Warum fühlt man sich nach dem Anhören der Diskussion im SWR, an dem der Vorsitzende der „Bürgerinitiative Geothermie Landau/Südpfalz“, Hr. Werner Müller, der amtierende baden-württembergische Umweltminister, Franz Untersteller (Grüne) und der wissenschaftliche Mitarbeiter am KIT in Karlsruhe, Hr. Prof. Dr. Schilling, teilnahmen, automatisch an den Spruch von den 10Mio. Fliegen erinnert, die nicht irren können, folgt man den Ausführungen des Ministers Untersteller? Der Spruch ist hinreichend bekannt um nicht weiter ausgeführt werden zu müssen, was allerdings auch bekannt ist, ist der politische Wille, eine Fehlentwicklung der Energiewende schönzureden und diesen Willen mit aller Gewalt in die Tat umzusetzen.

„Ich brauche ein funktionierendes Projekt, um der Bevölkerung zu zeigen, dass bei der Tiefen-Geothermie so gut wie kein Risiko besteht, wenn die Randbedingungen klar definiert und die Vorgaben erfüllt werden".(Zitat Ende) so der Grüne Minister Untersteller.

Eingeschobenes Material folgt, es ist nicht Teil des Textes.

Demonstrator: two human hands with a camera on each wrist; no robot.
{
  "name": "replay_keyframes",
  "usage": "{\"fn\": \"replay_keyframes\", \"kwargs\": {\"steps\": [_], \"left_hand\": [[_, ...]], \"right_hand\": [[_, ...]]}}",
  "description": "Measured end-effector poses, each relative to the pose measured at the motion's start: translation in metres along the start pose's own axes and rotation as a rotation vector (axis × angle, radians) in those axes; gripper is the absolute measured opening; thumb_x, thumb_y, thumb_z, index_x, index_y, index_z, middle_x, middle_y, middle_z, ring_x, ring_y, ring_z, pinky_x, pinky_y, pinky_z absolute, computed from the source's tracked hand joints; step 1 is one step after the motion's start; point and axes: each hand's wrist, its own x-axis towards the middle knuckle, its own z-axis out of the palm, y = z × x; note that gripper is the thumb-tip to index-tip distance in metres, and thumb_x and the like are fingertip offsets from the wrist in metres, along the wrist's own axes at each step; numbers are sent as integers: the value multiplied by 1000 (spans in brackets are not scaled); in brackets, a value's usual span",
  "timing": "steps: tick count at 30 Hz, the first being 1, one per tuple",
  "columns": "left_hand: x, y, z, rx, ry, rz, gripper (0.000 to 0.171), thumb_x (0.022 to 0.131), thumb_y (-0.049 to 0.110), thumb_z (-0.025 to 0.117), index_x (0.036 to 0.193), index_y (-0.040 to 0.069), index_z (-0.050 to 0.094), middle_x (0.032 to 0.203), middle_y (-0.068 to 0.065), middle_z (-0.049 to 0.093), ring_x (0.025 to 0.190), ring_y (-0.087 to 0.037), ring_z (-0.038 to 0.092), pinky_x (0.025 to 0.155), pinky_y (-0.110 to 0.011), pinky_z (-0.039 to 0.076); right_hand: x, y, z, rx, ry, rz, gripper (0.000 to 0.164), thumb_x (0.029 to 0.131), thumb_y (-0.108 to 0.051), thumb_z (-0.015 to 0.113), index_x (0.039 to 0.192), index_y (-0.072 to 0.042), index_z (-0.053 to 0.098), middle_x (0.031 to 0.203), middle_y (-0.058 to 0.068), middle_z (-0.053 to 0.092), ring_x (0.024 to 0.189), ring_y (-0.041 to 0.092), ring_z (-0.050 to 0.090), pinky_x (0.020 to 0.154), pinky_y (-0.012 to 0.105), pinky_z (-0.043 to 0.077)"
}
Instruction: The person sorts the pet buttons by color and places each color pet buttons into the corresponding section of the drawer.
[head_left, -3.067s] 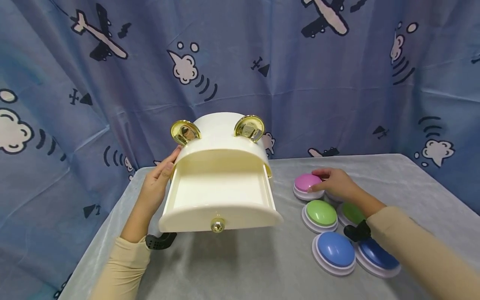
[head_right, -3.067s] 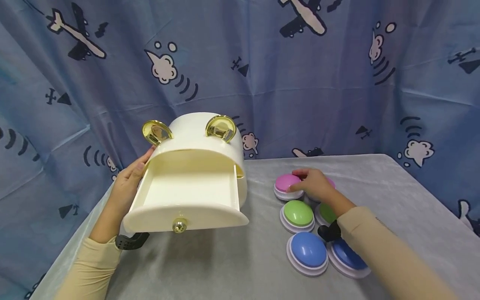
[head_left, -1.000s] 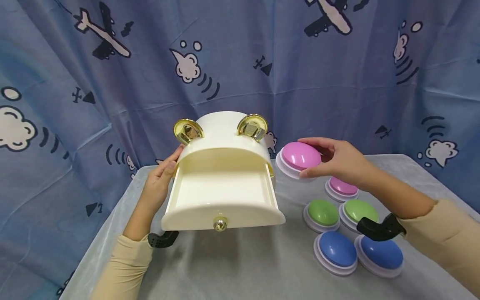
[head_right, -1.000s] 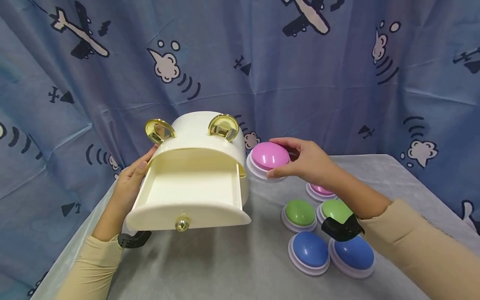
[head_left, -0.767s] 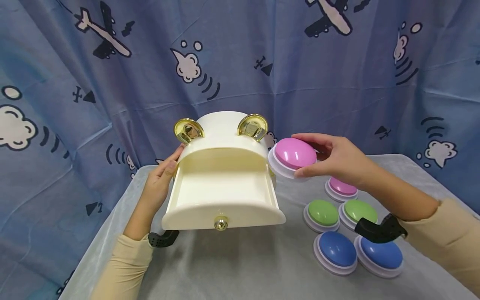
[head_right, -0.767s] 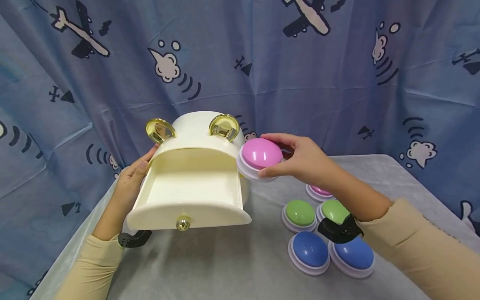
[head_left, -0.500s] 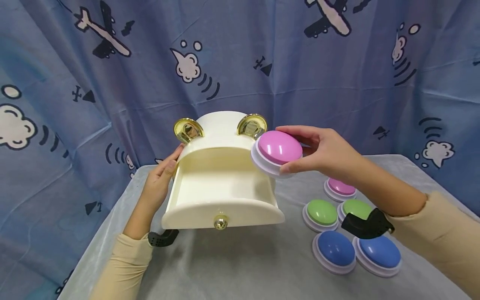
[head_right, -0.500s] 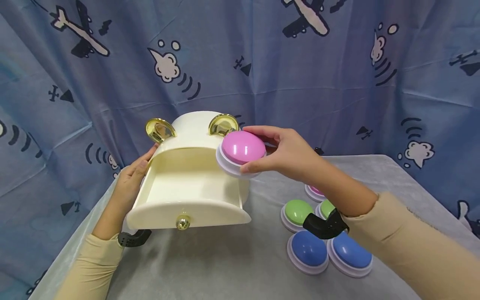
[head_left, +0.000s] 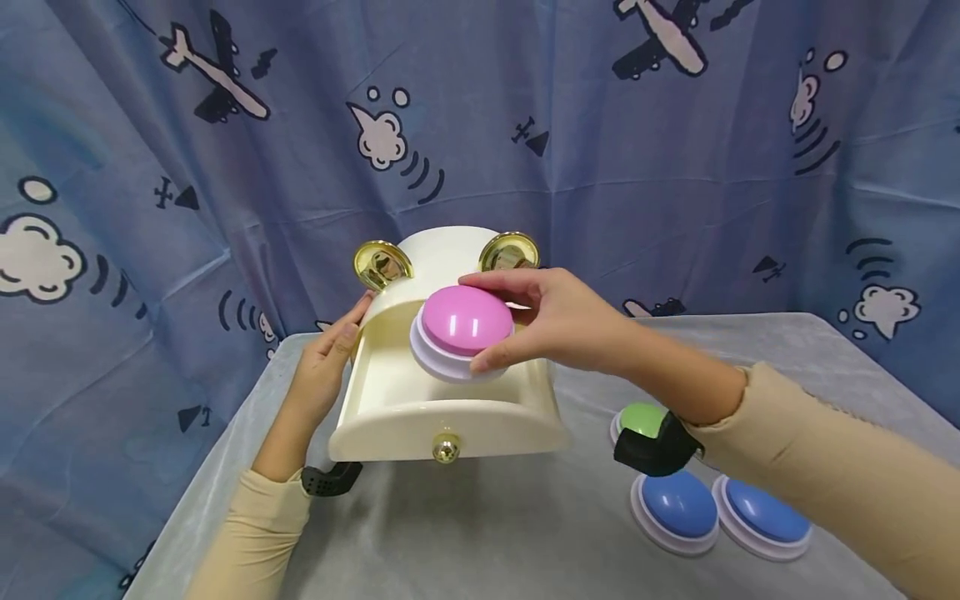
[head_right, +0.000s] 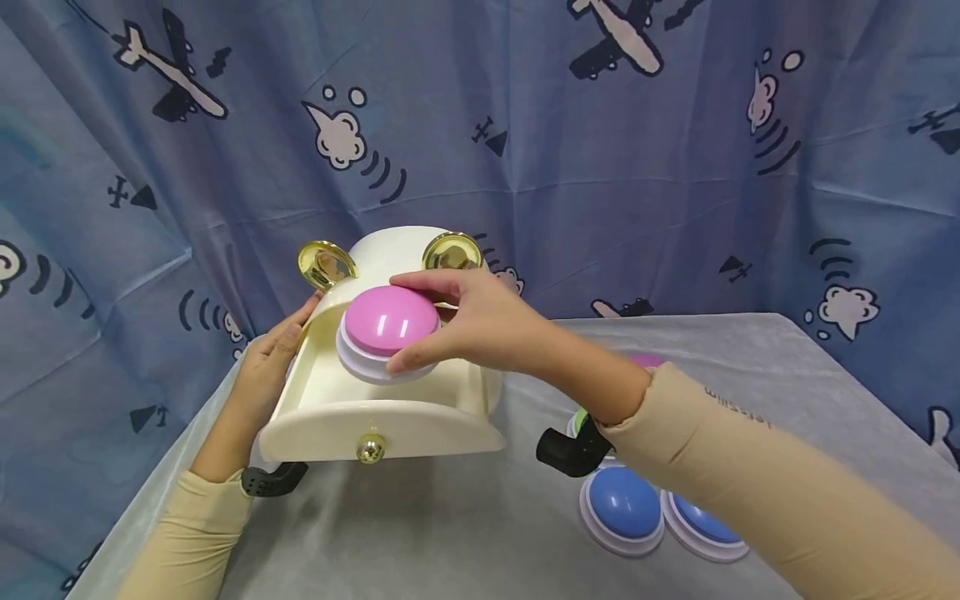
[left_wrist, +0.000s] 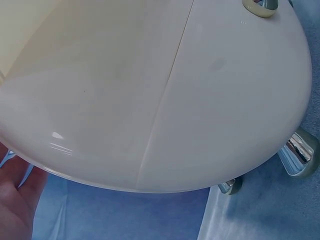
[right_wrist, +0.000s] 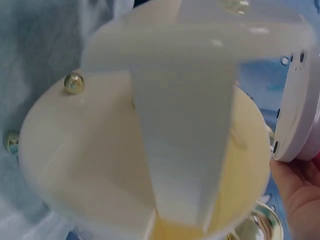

Ein Satz wie in Stein gemeißelt, der das Demokratieverständnis des Politikers Untersteller in ein zweifelhaftes Licht rückt. Untersteller sei ins Stammbuch geschrieben, das nicht sein Wille zählt, sondern der des Souveräns und das ist auch in einer parlamentarischen Demokratie immer noch das Volk. Ob

Hr. Untersteller wirklich in der Lage ist die Risiken einzuschätzen, denen er die Bevölkerung in der Nachbarschaft einer Anlage über die es keinerlei Erfahrungswerte gibt, selbstherrlich aussetzen will, darf zumindest bezweifelt werden, denn seine Argumentation greift zielsicher alle Plattheiten an Argumenten pro Geothermie auf, die von der Lobby der Betreiber seit Jahren vertreten und flächendeckend gestreut werden, ohne diese kritisch zu reflektieren. Da spielt er, wie das übrigens bei fast allen Diskussionen der Fall ist, gezielt mit der Komplexität des Themas um den interessierten Laien zu verwirren und führt Argument aus dem Bereich Oberflächennahe Geothermie ins Feld, die mit den Problemen der thematisierten Tiefen-Geothermie in keiner Weise vergleichbar sind, um diese für seine Argumentationslinie zu nutzen. Zusammenfassend könnte man sagen, alles wie immer, die Kritiker sind die „ewig Gestrigen“, die man zu ihrem Glück zwingen muss, wäre da nicht der kontrapunktische Widerpart in Form des Vorsitzenden der Landauer BI gewesen, der sowohl den Politiker Untersteller als auch dem Fachmann Prof. Dr. Schilling, mehrfach durch das Einbringen von Erfahrungen aus dem Landauer Alltag ins Schleudern brachte, was Hr. Untersteller zu tiefen Seufzern und Dr. Schilling zu, wenn auch zaghaft formulierten, Bestätigungen des von Müller gesagten veranlasste.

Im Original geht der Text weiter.